• _WHAT THIS TASK INVOLVES_
Please transcribe the data that follows exactly, from its first line through the line that contains "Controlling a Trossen".

%%

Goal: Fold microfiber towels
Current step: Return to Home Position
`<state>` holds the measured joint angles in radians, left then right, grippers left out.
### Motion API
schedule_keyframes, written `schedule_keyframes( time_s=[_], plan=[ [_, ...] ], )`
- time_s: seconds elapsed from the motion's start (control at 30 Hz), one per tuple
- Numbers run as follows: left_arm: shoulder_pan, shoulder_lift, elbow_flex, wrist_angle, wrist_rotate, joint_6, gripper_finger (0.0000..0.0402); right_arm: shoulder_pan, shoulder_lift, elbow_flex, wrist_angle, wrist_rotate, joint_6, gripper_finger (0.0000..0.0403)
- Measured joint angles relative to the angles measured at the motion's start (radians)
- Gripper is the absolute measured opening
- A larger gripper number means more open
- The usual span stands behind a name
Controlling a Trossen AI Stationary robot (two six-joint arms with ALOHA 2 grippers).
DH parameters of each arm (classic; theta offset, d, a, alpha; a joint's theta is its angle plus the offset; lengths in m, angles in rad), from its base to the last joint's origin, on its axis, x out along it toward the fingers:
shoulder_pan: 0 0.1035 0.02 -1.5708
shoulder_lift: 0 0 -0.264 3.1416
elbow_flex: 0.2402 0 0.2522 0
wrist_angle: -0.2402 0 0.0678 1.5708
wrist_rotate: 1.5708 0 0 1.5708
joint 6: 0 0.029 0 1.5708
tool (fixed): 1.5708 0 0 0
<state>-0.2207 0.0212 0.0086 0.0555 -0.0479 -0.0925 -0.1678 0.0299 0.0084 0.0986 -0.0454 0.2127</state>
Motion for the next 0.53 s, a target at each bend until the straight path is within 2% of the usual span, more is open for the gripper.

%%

• _FINAL ANSWER_
Goal: Fold microfiber towels
Current step: Return to Home Position
`<state>` holds the measured joint angles in radians, left then right, grippers left out.
### Motion API
schedule_keyframes, written `schedule_keyframes( time_s=[_], plan=[ [_, ...] ], )`
- time_s: seconds elapsed from the motion's start (control at 30 Hz), one per tuple
- Numbers run as follows: left_arm: shoulder_pan, shoulder_lift, elbow_flex, wrist_angle, wrist_rotate, joint_6, gripper_finger (0.0000..0.0402); right_arm: shoulder_pan, shoulder_lift, elbow_flex, wrist_angle, wrist_rotate, joint_6, gripper_finger (0.0000..0.0403)
- Measured joint angles relative to the angles measured at the motion's start (radians)
- Gripper is the absolute measured opening
- A larger gripper number means more open
- The usual span stands behind a name
Controlling a Trossen AI Stationary robot (two six-joint arms with ALOHA 2 grippers).

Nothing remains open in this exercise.